* [Problem description]: The part to set down runs from the first line of the data below through the line with "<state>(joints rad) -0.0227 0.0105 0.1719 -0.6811", inclusive; write it exactly and leave out the pictures.

--- Data shown Enclosed Below ---

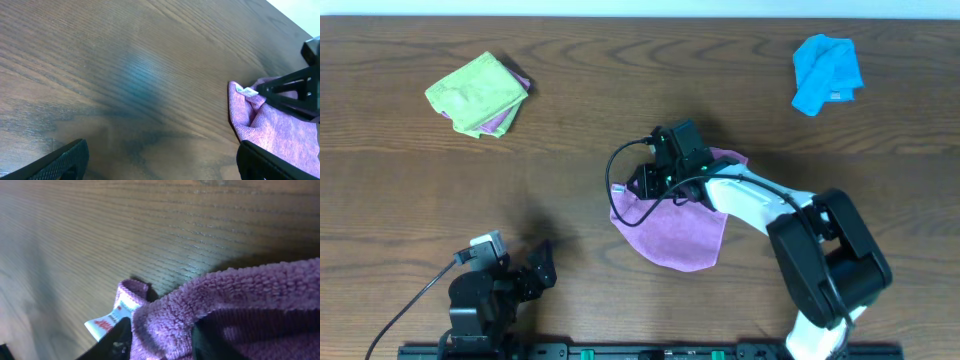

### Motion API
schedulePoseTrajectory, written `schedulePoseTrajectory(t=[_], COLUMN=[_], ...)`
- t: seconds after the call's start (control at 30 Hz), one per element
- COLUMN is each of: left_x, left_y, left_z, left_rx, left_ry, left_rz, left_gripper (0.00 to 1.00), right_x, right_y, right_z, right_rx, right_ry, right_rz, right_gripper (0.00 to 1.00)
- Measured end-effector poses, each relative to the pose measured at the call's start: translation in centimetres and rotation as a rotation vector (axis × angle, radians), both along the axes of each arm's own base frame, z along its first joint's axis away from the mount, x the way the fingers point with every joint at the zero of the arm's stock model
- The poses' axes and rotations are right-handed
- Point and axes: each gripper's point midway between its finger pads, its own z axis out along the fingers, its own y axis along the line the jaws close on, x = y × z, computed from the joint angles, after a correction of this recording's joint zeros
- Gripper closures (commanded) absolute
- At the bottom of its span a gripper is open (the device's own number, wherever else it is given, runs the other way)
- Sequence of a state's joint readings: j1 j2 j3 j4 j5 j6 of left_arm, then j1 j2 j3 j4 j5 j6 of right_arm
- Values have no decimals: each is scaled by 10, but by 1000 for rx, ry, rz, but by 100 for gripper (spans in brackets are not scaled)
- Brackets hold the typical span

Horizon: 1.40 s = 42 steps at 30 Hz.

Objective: Fold the cloth
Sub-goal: 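Lift the purple cloth corner and pull it up-left to spread it, then grasp the cloth's left corner with the left gripper, right holds other corner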

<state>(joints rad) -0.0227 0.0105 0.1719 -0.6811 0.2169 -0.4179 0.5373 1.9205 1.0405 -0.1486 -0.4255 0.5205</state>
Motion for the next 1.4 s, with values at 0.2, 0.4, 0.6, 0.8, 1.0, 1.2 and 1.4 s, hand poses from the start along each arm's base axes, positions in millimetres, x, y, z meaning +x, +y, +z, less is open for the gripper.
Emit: schedulePoseTrajectory(t=[0.2, 0.4, 0.6, 0.8, 1.0, 1.2, 1.4], left_x=[0, 0, 0, 0, 0, 0, 0], left_y=[0, 0, 0, 0, 0, 0, 0], left_z=[0, 0, 0, 0, 0, 0, 0], left_rx=[0, 0, 0, 0, 0, 0, 0], left_ry=[0, 0, 0, 0, 0, 0, 2], left_rz=[0, 0, 0, 0, 0, 0, 0], left_gripper=[5, 4, 5, 5, 5, 5, 5], right_x=[5, 14, 54, 89, 119, 146, 131], right_y=[10, 21, 47, 51, 12, -32, -37], right_z=[5, 18, 77, 119, 114, 111, 98], right_rx=[26, 74, 152, 147, 44, -45, -42], right_ry=[-47, -90, -248, -396, -438, -469, -368], right_rz=[13, 30, 59, 27, -98, -221, -198], right_gripper=[99, 99, 99, 99, 62, 9, 1])
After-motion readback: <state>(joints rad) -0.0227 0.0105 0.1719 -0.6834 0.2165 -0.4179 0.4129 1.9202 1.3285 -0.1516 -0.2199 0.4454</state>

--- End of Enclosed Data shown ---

* [Written response]:
### Motion API
schedulePoseTrajectory, written `schedulePoseTrajectory(t=[_], COLUMN=[_], ...)`
- t: seconds after the call's start (control at 30 Hz), one per element
- COLUMN is each of: left_x, left_y, left_z, left_rx, left_ry, left_rz, left_gripper (0.00 to 1.00), right_x, right_y, right_z, right_rx, right_ry, right_rz, right_gripper (0.00 to 1.00)
- Measured end-effector poses, each relative to the pose measured at the call's start: translation in centimetres and rotation as a rotation vector (axis × angle, radians), both along the axes of each arm's own base frame, z along its first joint's axis away from the mount, x the way the fingers point with every joint at the zero of the arm's stock model
- The poses' axes and rotations are right-handed
- Point and axes: each gripper's point midway between its finger pads, its own z axis out along the fingers, its own y axis along the line the jaws close on, x = y × z, computed from the joint angles, after a correction of this recording's joint zeros
- Gripper closures (commanded) absolute
- At the bottom of its span a gripper is open (the device's own number, wherever else it is given, runs the other way)
- Sequence of a state's joint readings: j1 j2 j3 j4 j5 j6 of left_arm, then j1 j2 j3 j4 j5 j6 of right_arm
- Values have no decimals: each is scaled by 10, but by 1000 for rx, ry, rz, but by 100 for gripper (spans in brackets are not scaled)
- Brackets hold the typical span

Horizon: 1.40 s = 42 steps at 30 Hz.

Objective: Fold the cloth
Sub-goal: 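Lift the purple cloth corner and pull it up-left to spread it, then grasp the cloth's left corner with the left gripper, right holds other corner
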
<state>(joints rad) -0.0227 0.0105 0.1719 -0.6811 0.2169 -0.4179 0.5373 1.9205 1.0405 -0.1486 -0.4255 0.5205</state>

Nothing else is needed to complete the exercise.